Sosyal Medya

Ali Haydar Haksal / Kişilik veya karakter

Ali Haydar Haksal / Milli Gazete



Nasıl bir dönemdeyiz, nasıl bir oluşum içinde ya da?.. Dönemler sorgulanıyor genelde. Geçmişe ait olanlar geçmişte kalıyorlar, şu zamanın hızlı akışına ayak uyduramıyorlar. Değişimler etkiliyor, ancak ona uymada da zorlanıyorlar. Teknoloji ve bilişimin gelişimi insan algısının hızına bağlı. Zihin sürekli değişimlerle karşı karşıya. Bedensel yorgunluktan çok zihinsel yorgunluk insanı daha çok etkiliyor. Algıları zayıflıyor ya da olan bitenlerin hızına yetişilemiyor.
 
Bilim ve teknolojik değişimde yaşlılar çocuklarının çok gerisindedirler. Hayata egemen olan âdeta artık insanların parmaklarının ucunda. Parmak algısının hızıdır görünen. Gündelik hayatta, sokakta, çarşıda, taşıma araçlarında insanların parmakları çalışıyor daha çok. Tuşların üzerindedir dikkati. Etrafında nelerin olduğuna kaygısız, umarsız. Çünkü odaklandığı şey ve yönettiği parmaklar ve ona bağlı olan zihin.
 
Kentlerin uğultusu, sarsıcı gürültüsü umurlarında değil. Çünkü odaklanılan şey, nesne veya durum onları sürüklüyor. Bir olay olsa, büyük bir sarsıntı olsa bile farkında olunamıyor. Bir haksızlık yaşanıyorsa ona ilgisiz kalındığından tepki verilemiyor. Cinayetler işleniyor, kadınlar taciz ediliyor, çocuklar kaçırılıyor, kaşla göz arasında gasplar yaşanıyor… Odaklanılan şey onu öylesine etkisine alıyor ki; neler olup bittiğini görmüyor.
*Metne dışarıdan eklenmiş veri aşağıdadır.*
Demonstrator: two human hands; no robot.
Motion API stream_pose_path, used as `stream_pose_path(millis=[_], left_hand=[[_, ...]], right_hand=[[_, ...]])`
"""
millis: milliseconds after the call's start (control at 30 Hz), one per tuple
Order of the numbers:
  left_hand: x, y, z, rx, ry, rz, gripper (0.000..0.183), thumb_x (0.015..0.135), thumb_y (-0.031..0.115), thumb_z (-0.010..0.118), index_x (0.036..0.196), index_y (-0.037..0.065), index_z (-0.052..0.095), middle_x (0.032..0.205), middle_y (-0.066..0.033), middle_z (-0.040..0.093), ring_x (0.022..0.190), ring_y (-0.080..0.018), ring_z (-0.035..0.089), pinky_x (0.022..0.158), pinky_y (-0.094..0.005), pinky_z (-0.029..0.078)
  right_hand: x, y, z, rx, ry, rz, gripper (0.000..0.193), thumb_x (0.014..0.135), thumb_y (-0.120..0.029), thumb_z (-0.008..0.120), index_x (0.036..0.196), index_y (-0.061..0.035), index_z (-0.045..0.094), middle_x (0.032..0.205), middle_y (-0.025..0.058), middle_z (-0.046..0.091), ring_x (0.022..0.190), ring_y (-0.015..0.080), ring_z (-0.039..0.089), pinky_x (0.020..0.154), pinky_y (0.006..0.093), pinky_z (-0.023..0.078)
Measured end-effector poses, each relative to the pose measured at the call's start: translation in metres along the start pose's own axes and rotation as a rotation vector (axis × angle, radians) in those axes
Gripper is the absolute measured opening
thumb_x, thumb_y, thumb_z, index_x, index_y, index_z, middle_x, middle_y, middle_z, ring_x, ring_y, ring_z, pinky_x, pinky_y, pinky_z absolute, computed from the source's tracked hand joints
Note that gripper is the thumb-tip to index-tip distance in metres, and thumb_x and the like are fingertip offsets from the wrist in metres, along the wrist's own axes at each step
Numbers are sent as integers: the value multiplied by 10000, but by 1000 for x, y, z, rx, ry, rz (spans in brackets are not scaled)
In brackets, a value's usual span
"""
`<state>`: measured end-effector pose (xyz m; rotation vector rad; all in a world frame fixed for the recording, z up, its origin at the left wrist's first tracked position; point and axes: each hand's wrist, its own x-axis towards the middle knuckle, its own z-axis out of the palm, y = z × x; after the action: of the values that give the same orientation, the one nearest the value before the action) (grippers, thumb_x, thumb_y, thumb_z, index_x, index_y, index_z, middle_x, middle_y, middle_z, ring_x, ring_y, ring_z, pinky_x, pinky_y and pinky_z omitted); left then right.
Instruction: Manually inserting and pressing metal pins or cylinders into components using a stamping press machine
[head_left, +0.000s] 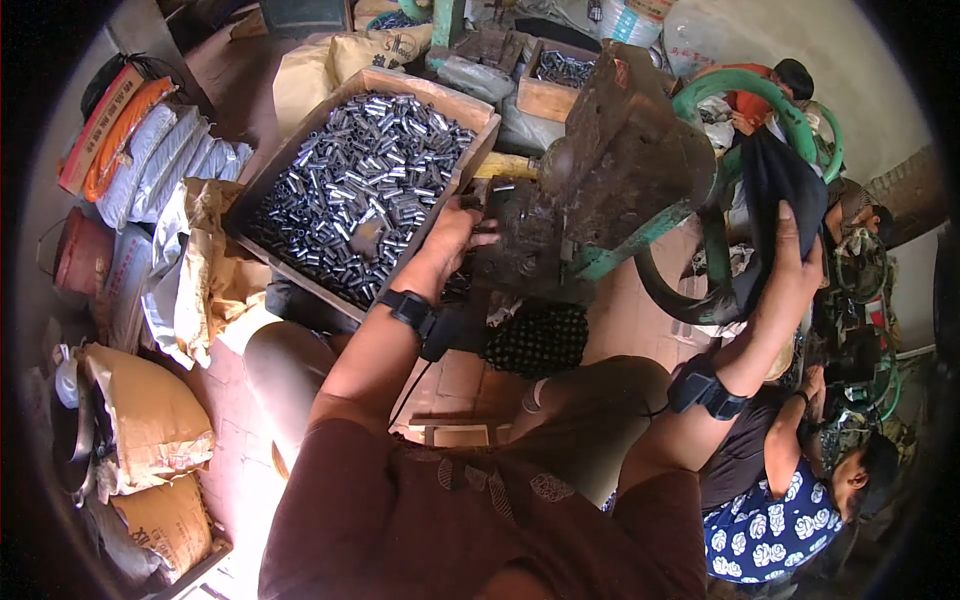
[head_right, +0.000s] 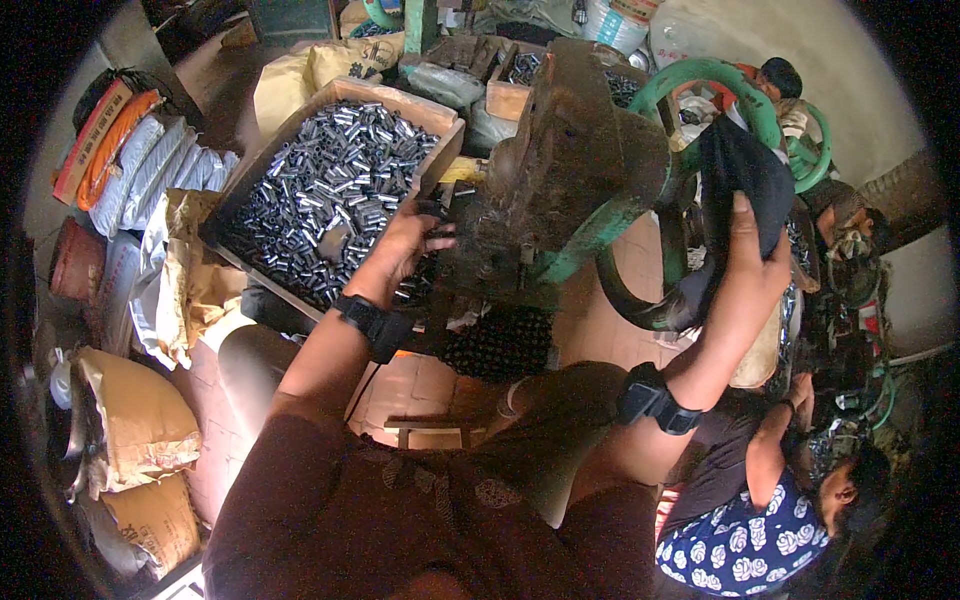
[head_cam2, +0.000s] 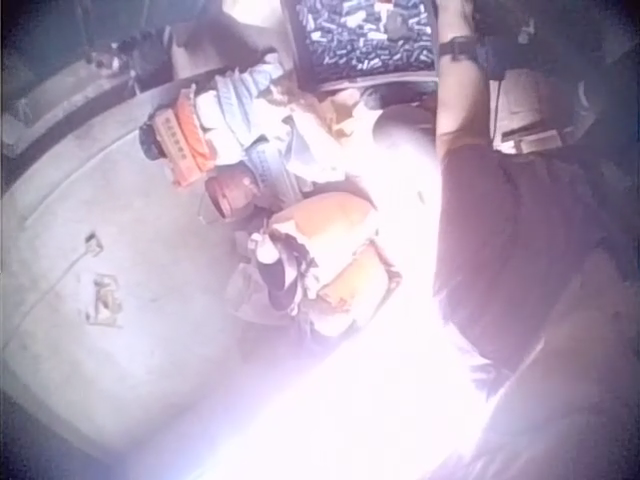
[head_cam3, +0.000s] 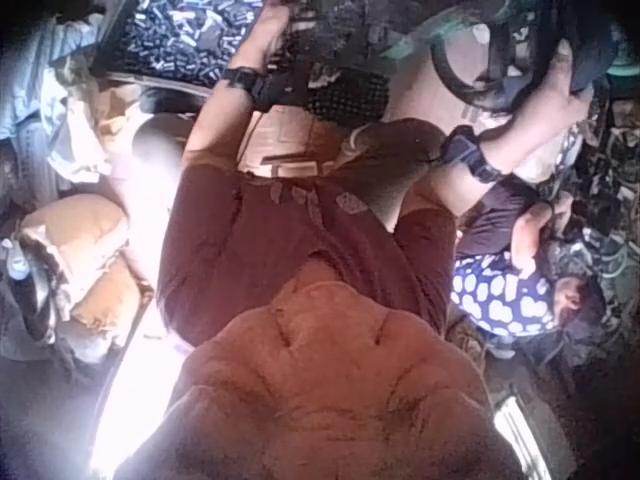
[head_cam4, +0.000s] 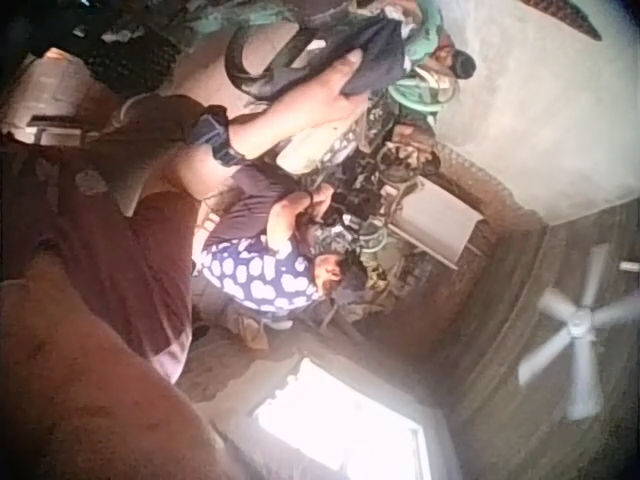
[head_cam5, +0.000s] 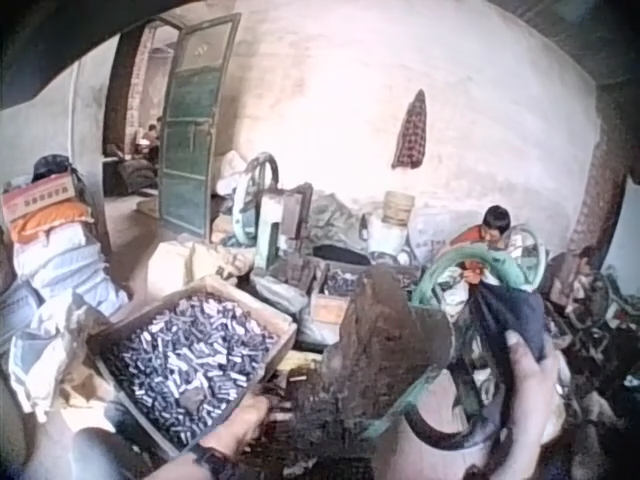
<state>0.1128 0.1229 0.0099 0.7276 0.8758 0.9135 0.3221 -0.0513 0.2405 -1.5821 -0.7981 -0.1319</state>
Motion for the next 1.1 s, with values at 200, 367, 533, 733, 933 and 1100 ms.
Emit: stream_pose_path(millis=[200, 367, 533, 733, 933, 1100], left_hand=[[8, -2, 13, 73, -148, -105, 431, 801, -67, 439, 1197, -119, 276, 1034, -204, 499, 824, -321, 612, 581, -312, 552], [17, -22, 15, 181, -40, -42, 218, 777, 5, 564, 963, -98, 521, 800, -118, 589, 580, -189, 611, 415, -257, 472], [18, -31, 33, 370, 31, 134, 96, 742, 10, 602, 821, -42, 621, 616, -51, 581, 446, -121, 523, 380, -238, 392], [25, -41, 39, 738, 204, 483, 149, 677, 67, 607, 802, 7, 661, 698, -166, 625, 604, -256, 612, 605, -321, 487], [7, -23, 27, 758, 209, 469, 221, 665, 59, 595, 869, -16, 634, 772, -227, 609, 760, -331, 609, 704, -346, 462], [-11, 17, -44, 1215, 26, 539, 287, 687, 103, 596, 965, 34, 609, 852, -212, 602, 804, -348, 587, 728, -371, 464]], right_hand=[[7, -7, 2, -45, -32, -4, 425, 782, -270, 632, 1013, 77, 554, 948, 99, 592, 809, 153, 524, 771, 247, 406], [6, 7, 1, -12, -38, -16, 439, 778, -274, 635, 1011, 88, 549, 954, 109, 593, 822, 156, 521, 790, 250, 399], [-14, 15, -1, 1, 86, -25, 399, 794, -237, 621, 1027, 79, 549, 960, 121, 596, 827, 161, 520, 801, 264, 395], [-71, 123, 35, 78, 609, -504, 480, 774, -185, 650, 1111, 114, 487, 1084, 213, 550, 934, 247, 531, 860, 336, 394], [-41, 29, 6, -145, 193, -77, 476, 818, -287, 595, 1100, 86, 510, 1040, 159, 577, 874, 219, 533, 814, 304, 406], [-29, 32, -8, -301, 229, -162, 504, 818, -280, 602, 1134, 89, 470, 1099, 164, 547, 932, 216, 527, 848, 299, 393]])
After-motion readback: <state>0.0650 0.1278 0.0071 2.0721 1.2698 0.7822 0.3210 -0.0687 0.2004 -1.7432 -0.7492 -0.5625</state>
Görse bile ilgilenmiyor.
 
Toplum bir cinnet hâlini yaşıyor. Bu, bulaşıcı. Bu sadece yaşadığımız ülkede değil. Medya kimi şeylere karşı fazlasıyla dikkatli, kimileri ilgi alanının dışında.
 
İdeolojilerin bitişiyle hayat karmaşık, kaotik bir hâlde. Bu da sanki günümüzün ideolojisi. Umursamazlık, vurdumduymazlık ideolojisi. Hiçlik, boşluk ve savruluş.
 
Aile kültürünün etkisi azalıyor. Evlerde de birbirine yabancı, birbirine uzak bireyler var. Herkes kendi dünyasında. Veya evlerdeki nesneler bireyleri kendi dünyasına çekiyor ve tutsak ediyor. Televizyonlar, filmler, telefonlar, oyun araçları, ev eşyası... Her biri kendine uygun olanını kendine çekiyor. Yabancılaşma daha ilk günlerinde başlıyor gençlerde. Büyükler de onlardan geri değil. Çünkü onları da çekip içine alanlar var.
 
Bir çocuğun, gencin gelişimi aile içi kültürden çok nesnelerle oluyor. O da küresel bir kültür oluşturuyor. Bu, hem tüketime, hem aşırılıklara ve hırsa itiyor. Hem en iyi nesneye sahip olmak istiyor ama ona güç yetirecek maddî olanaklardan mahrum. Çünkü tüketim kültürü sadece içinde bulunulan ânı değil, geleceği de ipotek ediyor. Kendine bağlıyor. Gelecek enerjisini peşinen teslim ediyor. Bir süre sonra artık yorgun düşüyor. Bu da kendine bir çıkış yolu bulmanın endişesine ve telâşına neden oluyor. Bunlara harcanacak güç ve enerji kalmayınca o zaman da saldırganlaşıyor.
 
Baş döndürücü olan bu yeni hayata ayak uydurmak oldukça güç. İnsanın kendisine zaman ayırmaya bile fırsatı yok.
 
Bir diğer yandan da gündelik yaşama alışkanlıkları ağır basıyor. Evlerinde, odalarında, mutfaklarında değil de dışarıda. Dışarıda yemek yeme, hayatın çoğunu dışarıda geçirme daha ağır basıyor. Kentlerin bunaltıcılığı insanı biraz da buna zorluyor. Mutfak kültürü, ev sohbet kültürü, mevsime göre tedarik kültürü gibi kimi meşguliyetler, işler insanlara gereksiz geliyor.
 
Yemekten eğlenceye, giyim kuşamdan gündelik olanlara kadar her şey dışa, yani sokağa bağlı. İnsanlar birbirlerinden öykünüyorlar. İnsanlar insanların dış görünümlerine göre davranıyorlar. Hani Hoca Nasreddin’in “Ye kürküm ye!” demesi gibi bir şey. Bu genel bir durum.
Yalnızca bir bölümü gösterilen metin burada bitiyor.